Using Pyspark, how can I select/keep all columns of a DataFrame which contain a non-null value; or equivalently remove all columns which contain no data.
Just picking up pieces from the answers above, wrote my own solution for my use case.
What I essentially was trying to do is remove all columns from my pyspark dataframe which had 100% null values.
# identify and remove all columns having 100% null values
df_summary_count = your_df.summary("count")
null_cols = [c for c in df_summary_count .columns if df_summary_count.select(c).first()[c] == '0']
filtered_df = df_summary_count .drop(*null_cols)
This is a robust solution that takes into consideration all possible combinations of nulls that could be in a column. First, all null columns are found and then they are dropped. It looks lengthy and cumbersome, but in fact this is a robust solution. Only one loop is used for the finding of the null columns and no memory intensive function such as collect() is applied, which should make this solution fast and efficient.
rows = [(None, 18, None, None),
(1, None, None, None),
(1, 9, 4.0, None),
(None, 0, 0., None)]
schema = "a: int, b: int, c: float, d:int"
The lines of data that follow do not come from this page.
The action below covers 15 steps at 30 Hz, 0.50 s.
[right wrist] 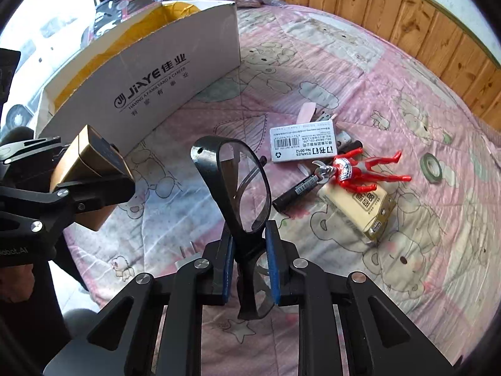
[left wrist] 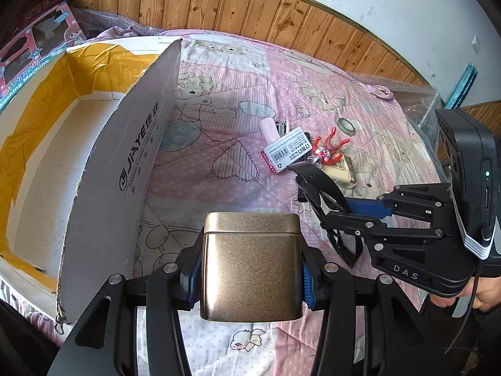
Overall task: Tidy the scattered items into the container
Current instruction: 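Lift the tin with the left tool while the right tool grasps and lifts the glasses, then carry the tin in the left tool and glasses in the right tool toward the cardboard box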
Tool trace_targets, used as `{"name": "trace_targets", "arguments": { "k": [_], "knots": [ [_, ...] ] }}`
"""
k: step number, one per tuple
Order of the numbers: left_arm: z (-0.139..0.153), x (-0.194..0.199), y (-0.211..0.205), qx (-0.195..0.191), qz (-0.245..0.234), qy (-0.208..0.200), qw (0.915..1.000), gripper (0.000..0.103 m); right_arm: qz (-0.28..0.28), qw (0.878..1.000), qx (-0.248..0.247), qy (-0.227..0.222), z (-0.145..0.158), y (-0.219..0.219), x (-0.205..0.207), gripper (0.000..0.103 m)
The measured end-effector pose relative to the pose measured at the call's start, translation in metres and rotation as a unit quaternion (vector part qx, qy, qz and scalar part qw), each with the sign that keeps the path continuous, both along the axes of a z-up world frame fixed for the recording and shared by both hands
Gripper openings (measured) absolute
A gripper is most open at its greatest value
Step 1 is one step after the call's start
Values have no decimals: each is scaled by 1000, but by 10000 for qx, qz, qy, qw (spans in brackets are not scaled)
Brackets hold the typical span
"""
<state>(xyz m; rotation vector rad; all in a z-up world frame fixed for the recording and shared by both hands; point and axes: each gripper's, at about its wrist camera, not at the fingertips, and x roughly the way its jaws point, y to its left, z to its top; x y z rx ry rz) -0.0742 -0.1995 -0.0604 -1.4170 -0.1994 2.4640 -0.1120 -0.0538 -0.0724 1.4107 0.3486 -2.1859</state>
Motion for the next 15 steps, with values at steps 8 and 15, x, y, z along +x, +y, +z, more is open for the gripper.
{"name": "trace_targets", "arguments": {
  "k": [8,15],
  "knots": [
    [18,13,5,-60,-56,180,9998,49,-411,9989,-183,-121,0,9,11,17],
    [12,16,12,-66,-95,102,9999,50,-955,9952,13,-219,-17,15,-24,23]
  ]
}}
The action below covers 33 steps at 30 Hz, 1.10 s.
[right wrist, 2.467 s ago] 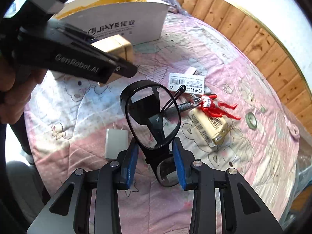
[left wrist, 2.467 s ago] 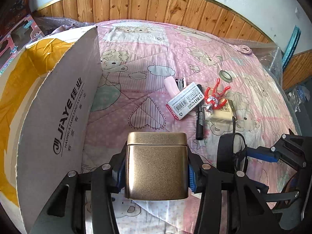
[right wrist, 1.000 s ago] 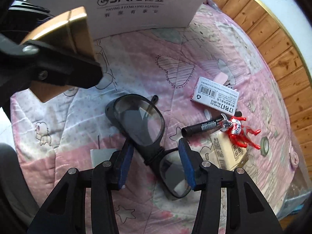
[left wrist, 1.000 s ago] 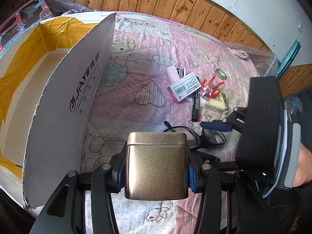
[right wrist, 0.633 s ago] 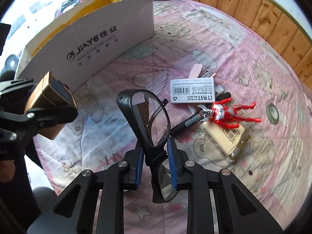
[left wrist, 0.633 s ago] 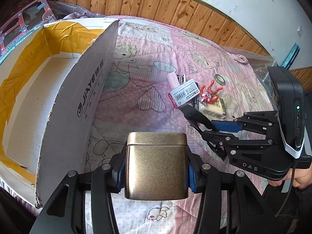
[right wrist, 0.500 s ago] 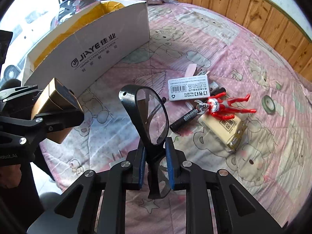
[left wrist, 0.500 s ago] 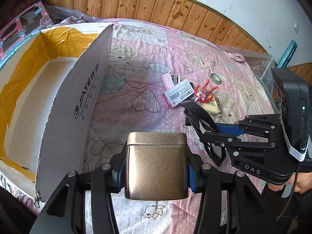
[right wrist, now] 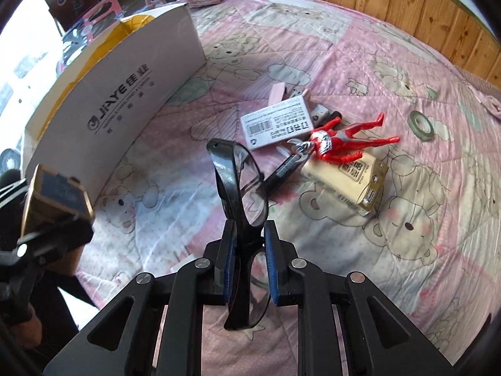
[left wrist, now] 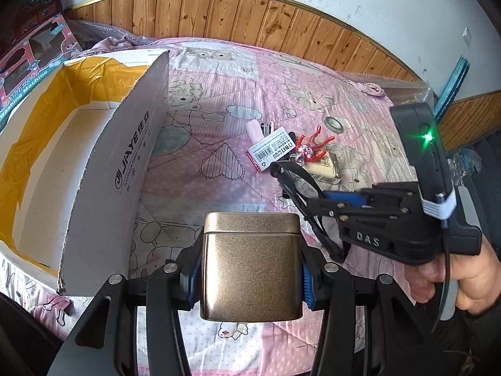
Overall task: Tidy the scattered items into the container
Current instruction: 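Carry the tin in the left tool and glasses in the right tool toward the cardboard box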
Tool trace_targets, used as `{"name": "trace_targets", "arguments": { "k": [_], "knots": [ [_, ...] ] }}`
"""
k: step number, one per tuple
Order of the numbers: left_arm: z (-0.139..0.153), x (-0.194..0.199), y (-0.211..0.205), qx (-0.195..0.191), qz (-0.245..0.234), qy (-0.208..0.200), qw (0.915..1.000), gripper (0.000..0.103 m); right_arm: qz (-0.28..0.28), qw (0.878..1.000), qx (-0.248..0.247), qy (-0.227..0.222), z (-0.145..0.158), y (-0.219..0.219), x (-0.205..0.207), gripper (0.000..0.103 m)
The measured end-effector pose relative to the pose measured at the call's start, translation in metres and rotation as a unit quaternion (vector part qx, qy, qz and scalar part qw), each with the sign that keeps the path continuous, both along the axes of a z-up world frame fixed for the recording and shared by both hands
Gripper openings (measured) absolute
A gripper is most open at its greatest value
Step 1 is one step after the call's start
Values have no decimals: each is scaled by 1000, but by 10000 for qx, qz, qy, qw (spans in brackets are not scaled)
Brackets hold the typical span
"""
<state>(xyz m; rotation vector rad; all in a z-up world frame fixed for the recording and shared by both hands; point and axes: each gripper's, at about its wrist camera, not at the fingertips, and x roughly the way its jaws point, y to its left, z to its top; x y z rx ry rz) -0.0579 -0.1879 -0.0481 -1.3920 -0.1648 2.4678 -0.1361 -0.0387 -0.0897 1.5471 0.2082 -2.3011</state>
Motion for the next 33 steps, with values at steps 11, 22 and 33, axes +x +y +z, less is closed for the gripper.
{"name": "trace_targets", "arguments": {
  "k": [11,22,33],
  "knots": [
    [-12,-13,-12,90,50,-94,9999,49,700,9967,298,-283,-10,-8,-12,48],
    [-29,-26,-24,250,142,-251,9993,49,-464,9872,-1165,-988,-12,35,-17,46],
    [-29,-25,-21,332,92,-252,9991,49,1360,9863,916,-175,-13,-33,1,51]
  ]
}}
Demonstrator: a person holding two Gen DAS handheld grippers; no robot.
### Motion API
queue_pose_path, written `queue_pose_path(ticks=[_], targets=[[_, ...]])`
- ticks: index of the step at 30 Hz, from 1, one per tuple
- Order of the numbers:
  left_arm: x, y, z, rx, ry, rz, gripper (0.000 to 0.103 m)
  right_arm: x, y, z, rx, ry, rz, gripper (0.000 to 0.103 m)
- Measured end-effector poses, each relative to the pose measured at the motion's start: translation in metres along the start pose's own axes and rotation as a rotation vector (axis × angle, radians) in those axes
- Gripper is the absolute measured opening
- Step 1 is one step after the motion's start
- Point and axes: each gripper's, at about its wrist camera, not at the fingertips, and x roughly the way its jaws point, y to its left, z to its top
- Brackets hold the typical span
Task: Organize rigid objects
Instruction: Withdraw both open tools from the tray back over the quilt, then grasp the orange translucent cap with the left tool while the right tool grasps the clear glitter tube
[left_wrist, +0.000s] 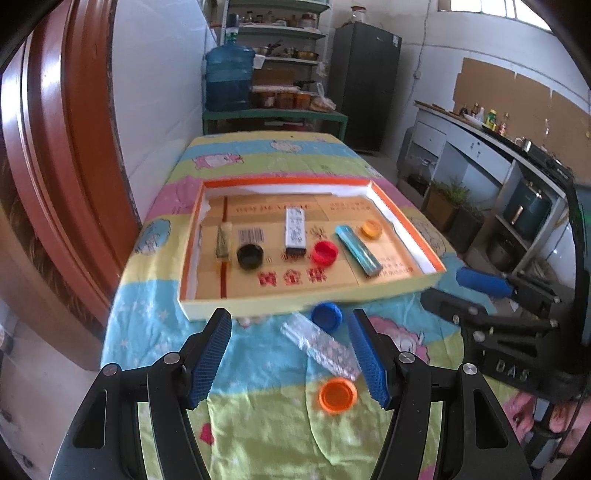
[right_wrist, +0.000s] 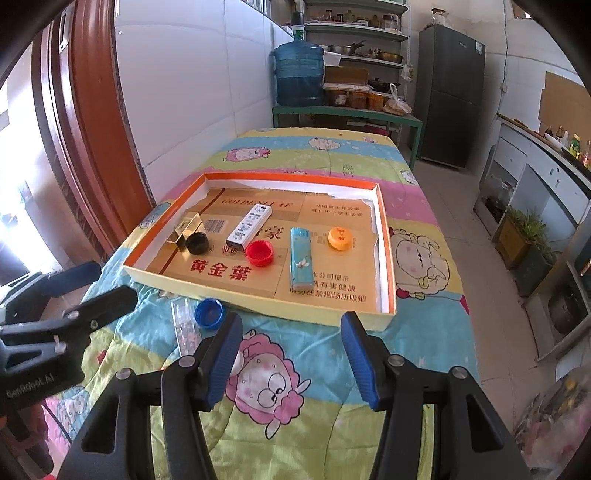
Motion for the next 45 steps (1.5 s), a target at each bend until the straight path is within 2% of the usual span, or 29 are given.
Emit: queue_pose_path(ticks=[5,9,16,18,21,23,25,27,32,36,42,45], targets=[[0.006,-0.010,-0.021,0.033,0.030,-0.046,0.067,0.001,0.000,-0.005,0.002,0.012,0.001,0.055],[0.021,-0.018,-0.037,0.073,0.081,-0.050,0.067,0.001,0.000,-0.009,0.004,0.017,0.003,0.055],[0.044,-0.020,-0.054,0.073,0.158,-0.062,0.067,0.004,-0.001,-0.011,0.009,0.026,0.006,0.055],[0.049,-0.019,-0.057,0.066,0.171,-0.064,0.064,0.005,-0.001,-0.012,0.011,0.028,0.007,0.055],[0.047,-0.015,-0.059,0.052,0.151,-0.065,0.060,0.006,-0.002,-0.012,0.012,0.028,0.007,0.055],[0.047,-0.012,-0.059,0.037,0.142,-0.074,0.052,0.007,-0.002,-0.013,0.014,0.032,0.007,0.055],[0.046,-0.009,-0.059,0.031,0.137,-0.073,0.037,0.009,-0.001,-0.013,0.015,0.036,0.010,0.055],[0.045,-0.007,-0.059,0.025,0.135,-0.067,0.031,0.011,0.001,-0.013,0.008,0.038,0.019,0.055],[0.037,0.004,-0.060,-0.013,0.116,-0.062,0.031,0.015,0.020,-0.011,-0.060,0.043,0.087,0.055],[0.027,0.022,-0.059,-0.055,0.088,-0.007,0.031,0.022,0.047,-0.007,-0.153,0.049,0.156,0.055],[0.013,0.054,-0.055,-0.121,0.055,0.059,0.031,0.044,0.081,-0.003,-0.282,0.074,0.169,0.053],[0.010,0.062,-0.055,-0.132,0.052,0.066,0.031,0.058,0.088,-0.004,-0.309,0.106,0.169,0.045]])
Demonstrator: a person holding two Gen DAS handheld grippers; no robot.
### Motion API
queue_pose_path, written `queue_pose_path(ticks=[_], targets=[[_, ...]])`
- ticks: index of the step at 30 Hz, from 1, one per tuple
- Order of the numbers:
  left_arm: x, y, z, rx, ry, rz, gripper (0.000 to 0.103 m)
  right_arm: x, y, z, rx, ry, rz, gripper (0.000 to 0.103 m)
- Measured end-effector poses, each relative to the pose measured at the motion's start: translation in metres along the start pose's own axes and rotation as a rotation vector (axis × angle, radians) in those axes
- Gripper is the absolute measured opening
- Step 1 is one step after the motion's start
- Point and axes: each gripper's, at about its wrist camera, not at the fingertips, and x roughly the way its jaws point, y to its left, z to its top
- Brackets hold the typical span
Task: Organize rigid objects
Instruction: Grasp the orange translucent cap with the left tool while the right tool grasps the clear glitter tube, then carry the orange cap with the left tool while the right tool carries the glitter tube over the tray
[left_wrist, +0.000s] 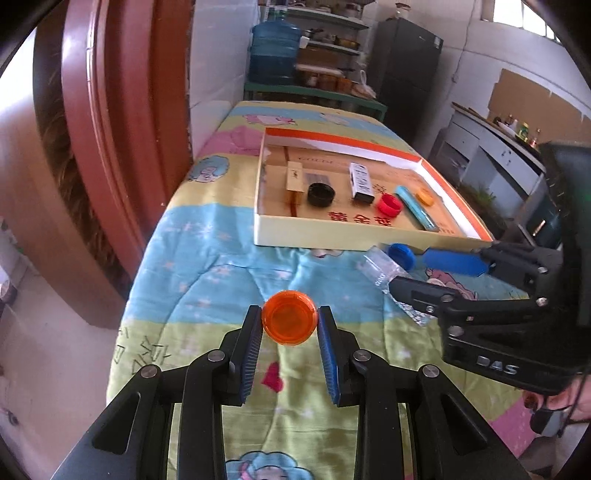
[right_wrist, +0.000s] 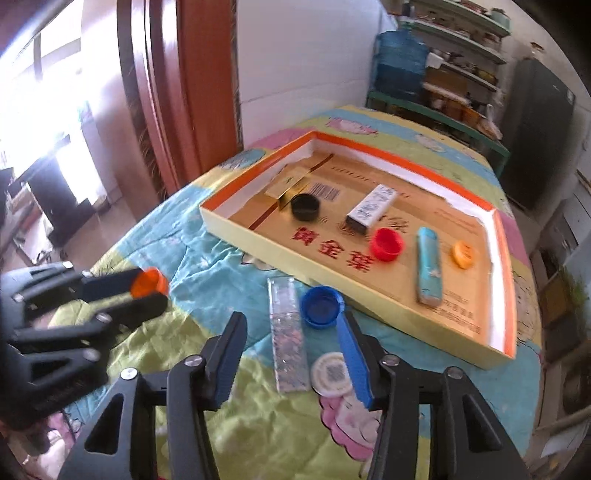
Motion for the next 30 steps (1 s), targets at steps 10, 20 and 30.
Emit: queue_pose_path(ticks=[10,20,30], targets=[[0.007,0.000,0.002,-0.005,0.006,-0.026,0.031,0.013,0.003,-0.003,-0.010,0.045,0.025,0.021],[0.005,-0.004,0.005,0.003,-0.005,-0.040,0.031,-0.011,-0.001,-0.004,0.041,-0.008,0.047,0.021],[-0.003,-0.021,0.021,0.057,-0.044,-0.051,0.031,-0.037,-0.022,-0.002,0.117,-0.079,0.016,0.021]])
df = spark.createDataFrame(data=rows, schema=schema)
def get_null_column_names(df):
column_names = []
for col_name in df.columns:
min_ = df.select(F.min(col_name)).first()[0]
max_ = df.select(F.max(col_name)).first()[0]
if min_ is None and max_ is None:
column_names.append(col_name)
return column_names
null_columns = get_null_column_names(df)
def drop_column(null_columns, df):
for column_ in null_columns:
df = df.drop(column_)
return df
df = drop_column(null_columns, df)
df.show()
Output:
Or just
from pyspark.sql.functions import col
for c in df.columns:
if df.filter(col(c).isNotNull()).count() == 0:
df = df.drop(c)
I tried my way. Say, I have a dataframe as below,
>>> df.show()
+----+----+----+
|col1|col2|col3|
+----+----+----+
| 1| 2|null|
|null| 3|null|
| 5|null|null|
+----+----+----+
>>> df1 = df.agg(*[F.count(c).alias(c) for c in df.columns])
>>> df1.show()
+----+----+----+
|col1|col2|col3|
+----+----+----+
| 2| 2| 0|
+----+----+----+
>>> nonNull_cols = [c for c in df1.columns if df1[[c]].first()[c] > 0]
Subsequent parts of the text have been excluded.